The patient with the delayed response was a 22-year-old man who presented with viral load >10 million copies/mL and had repeatedly negative HIV-1 ELISA tests over the ensuing year, rapidly clinically progressed, with PCP during the year. He seroconverted only after initiation of effective antiretroviral therapy. Antibody responses to non-HIV antigens including prior tetanus and diphtheria immunization were normal.

This patients’ HLA type was not one associated with abnormal responses (HLA-B72). Plasma-derived virus (at initial diagnosis) used both CCR5 and CXCR4 co-receptors and the researchers concluded that perhaps targeting of HIV-1-specific T cells that augment specific B cell responses might explain their observations.

Comment

HIV-specific immunity remains a very important piece of the larger puzzle. The goal of generating and maintaining an immune response to HIV that limits the need for antiretroviral treatment is currently the aim of strategies aimed at inducing and/or preserving antiviral immune responses. Assessment of described potential correlates of protective immunity should be monitored. IFN-gamma responses do not fall into this category, as the presence of IFN-gamma producing HIV-specific CD4 T cells does not independently correlate with viral control in studies conducted so far.

While these initial reports are disappointing, further research has important potential, and should be supported in patients who tolerate early treatment without a serious impact on their daily quality of life.

A larger randomised study is currently ongoing at St Mary’s. Referral to this study for patients diagnosed very early after infection who are interested in early treatment.is recommended.
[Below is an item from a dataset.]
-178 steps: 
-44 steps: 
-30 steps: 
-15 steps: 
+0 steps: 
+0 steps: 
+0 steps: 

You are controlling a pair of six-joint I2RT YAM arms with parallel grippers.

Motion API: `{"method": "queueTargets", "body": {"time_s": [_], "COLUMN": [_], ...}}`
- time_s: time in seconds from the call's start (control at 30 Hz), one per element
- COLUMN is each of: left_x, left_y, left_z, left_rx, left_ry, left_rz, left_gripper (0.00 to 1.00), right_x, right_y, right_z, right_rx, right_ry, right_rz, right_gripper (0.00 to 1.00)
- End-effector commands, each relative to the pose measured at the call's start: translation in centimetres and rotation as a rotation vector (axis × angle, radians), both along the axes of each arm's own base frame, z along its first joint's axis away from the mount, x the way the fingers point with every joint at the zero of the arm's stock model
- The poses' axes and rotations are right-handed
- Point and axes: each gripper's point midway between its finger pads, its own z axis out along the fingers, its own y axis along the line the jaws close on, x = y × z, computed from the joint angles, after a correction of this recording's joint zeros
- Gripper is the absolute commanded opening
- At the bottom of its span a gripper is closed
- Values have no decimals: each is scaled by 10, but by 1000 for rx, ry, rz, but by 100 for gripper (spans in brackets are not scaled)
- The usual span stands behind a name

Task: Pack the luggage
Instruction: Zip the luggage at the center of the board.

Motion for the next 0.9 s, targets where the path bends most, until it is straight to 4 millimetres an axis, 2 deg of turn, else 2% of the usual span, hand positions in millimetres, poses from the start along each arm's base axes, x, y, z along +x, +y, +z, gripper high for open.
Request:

The results from Amiel and colleagues caution that early treatment does not produce undetectable viral load for all patients at month 6, although very high levels of initial viraemia, was not an obstacle in itself, and suggested that perhaps PI-based therapy may be more appropriate in this group.

References:

Unless stated otherwise, all references are to the Programme and Abstracts from the 13th Conference on Retroviruses and Opportunistic Infections, 5-8 February 2006, Denver, Colorado.

1. Fox J, Scriba T, Fidler S et al. HIV-specific immune responses fail to predict CD4 decline or clinical outcome following treatment at primary HIV-1 infection. Abstract 394.
2. Streeck H, Jessen H, Rockstroh et al. Clinical and immunological effect of HAART during acute HIV infection. Abstract 398.
3. Stekler J, Sycks B, Holter S et al. Semen HIV dynamics and effect of ART following primary HIV infection. Abstract 396.
4. Amiel C, Kara A, Schneider V et al. Primary HIV-1 infection: plasma dilution for peak viremia level and response to treatment. Abstract 402.
5. Morpeth S, Thielman N, Giner J et al. Time to HIV-1 seroconversion is similar among patients with acute HIV-1 infection, but there are exceptions. Abstract 389.